A tunnel has 1 session and is in established state.
*A:LAC# show router 65536 l2tp tunnel
===============================================================================
Conn ID Loc-Tu-ID Rem-Tu-ID State Blacklist-state Ses Active
Group Ses Total
Assignment
-------------------------------------------------------------------------------
1023868928 15623 9957 established not-blacklisted 1
wholesale.com 1
wholesale.com
-------------------------------------------------------------------------------
No. of tunnels: 1
===============================================================================
*A:LAC#
The following tools drain command puts the tunnel in a draining state and leaves the sessions intact.
*A:LAC# tools perform router 65536 l2tp tunnel 1023868928 drain
*A:LAC#
Initially the tunnel is in the draining state.
*A:LAC# show router 65536 l2tp tunnel
===============================================================================
Conn ID Loc-Tu-ID Rem-Tu-ID State Blacklist-state Ses Active
Group Ses Total
Assignment
-------------------------------------------------------------------------------
1023868928 15623 9957 draining not-blacklisted 1
wholesale.com 1
wholesale.com
-------------------------------------------------------------------------------
No. of tunnels: 1
===============================================================================
*A:LAC#
The tunnel moves to the drained state at the moment the last session is closed. Debugging shows that a drained tunnel is also not used as last resort and is skipped during the tunnel selection process.
*A:LAC# show router 65536 l2tp tunnel
===============================================================================
Conn ID Loc-Tu-ID Rem-Tu-ID State Blacklist-state Ses Active
Group Ses Total
Assignment
-------------------------------------------------------------------------------
1023868928 15623 9957 drained not-blacklisted 0
wholesale.com 1
wholesale.com
-------------------------------------------------------------------------------
No. of tunnels: 1
===============================================================================
*A:LAC#
The following output shows new sessions cannot select a drained tunnel.
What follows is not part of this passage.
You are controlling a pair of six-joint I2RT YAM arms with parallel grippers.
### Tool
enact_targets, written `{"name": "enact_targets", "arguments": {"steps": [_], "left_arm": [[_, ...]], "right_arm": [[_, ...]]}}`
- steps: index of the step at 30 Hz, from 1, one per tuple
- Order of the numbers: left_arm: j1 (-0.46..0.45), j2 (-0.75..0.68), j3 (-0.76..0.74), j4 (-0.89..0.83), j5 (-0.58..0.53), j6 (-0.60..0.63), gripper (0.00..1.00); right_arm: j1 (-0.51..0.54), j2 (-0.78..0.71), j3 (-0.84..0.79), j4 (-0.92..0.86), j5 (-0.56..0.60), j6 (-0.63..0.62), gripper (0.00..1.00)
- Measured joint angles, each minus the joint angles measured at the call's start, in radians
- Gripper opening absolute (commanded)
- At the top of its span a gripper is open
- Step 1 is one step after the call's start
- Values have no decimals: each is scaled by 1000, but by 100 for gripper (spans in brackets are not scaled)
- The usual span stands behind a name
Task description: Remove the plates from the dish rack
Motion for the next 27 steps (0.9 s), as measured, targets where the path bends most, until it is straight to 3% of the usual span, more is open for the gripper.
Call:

82289 2019/05/22 14:43:56.549 CEST MINOR: DEBUG #2001 vprn65536 PPPoE 19644->L2TP
"PPPoE 19644->L2TP: UDP 192.168.33.1:1701 -> 192.168.33.2:1701
preference 50 tunnel wholesale.com:wholesale.com
no additional session can be created in tunnel 15623"
82290 2019/05/22 14:43:56.549 CEST MINOR: DEBUG #2001 vprn65536 PPPoE 19644->L2TP
"PPPoE 19644->L2TP:
stop: no more tunnels can be tried"
The drained tunnel can then be closed without user impact.
*A:LAC# tools perform router 65536 l2tp tunnel 1023868928 stop
*A:LAC#
207376 2019/05/22 14:45:01.981 CEST MINOR: DEBUG #2001 vprn65536 L2TP(v2, ctrl,
ingress)
"L2TP(v2, ctrl, ingress): UDP 192.168.33.2:1701 -> 192.168.33.1:1701
tunnel 15623 session 0, ns 2 nr 8, flags:, reserved=0"
207377 2019/05/22 14:46:01.853 CEST MINOR: DEBUG #2001 vprn65536 L2TP(v2, ctrl,
ingress)
"L2TP(v2, ctrl, ingress): UDP 192.168.33.2:1701 -> 192.168.33.1:1701
tunnel 15623 session 0, ns 2 nr 8, flags:, reserved=0
AVP MessageType(0,0), flags: mandatory, reserved=0
StopControlConnectionNotification(4)
AVP ResultCode(0,1), flags: mandatory, reserved=0
result-code: "generalRequestToClearControlConnection"(1),
error-code: "noGeneralError"(0)
error-msg: "idle timeout (60 seconds) expired"
AVP AssignedTunnelId(0,9), flags: mandatory, reserved=0
9957"
For draining and undraining for example a group, following commands can be used.
tools perform router 65536 l2tp group "wholesale.com" drain
tools perform router 65536 l2tp group "wholesale.com" no drain
Conclusion
This example provides the LAC L2TP access server configuration and troubleshooting commands for the LAA architecture (tunneled-access) model.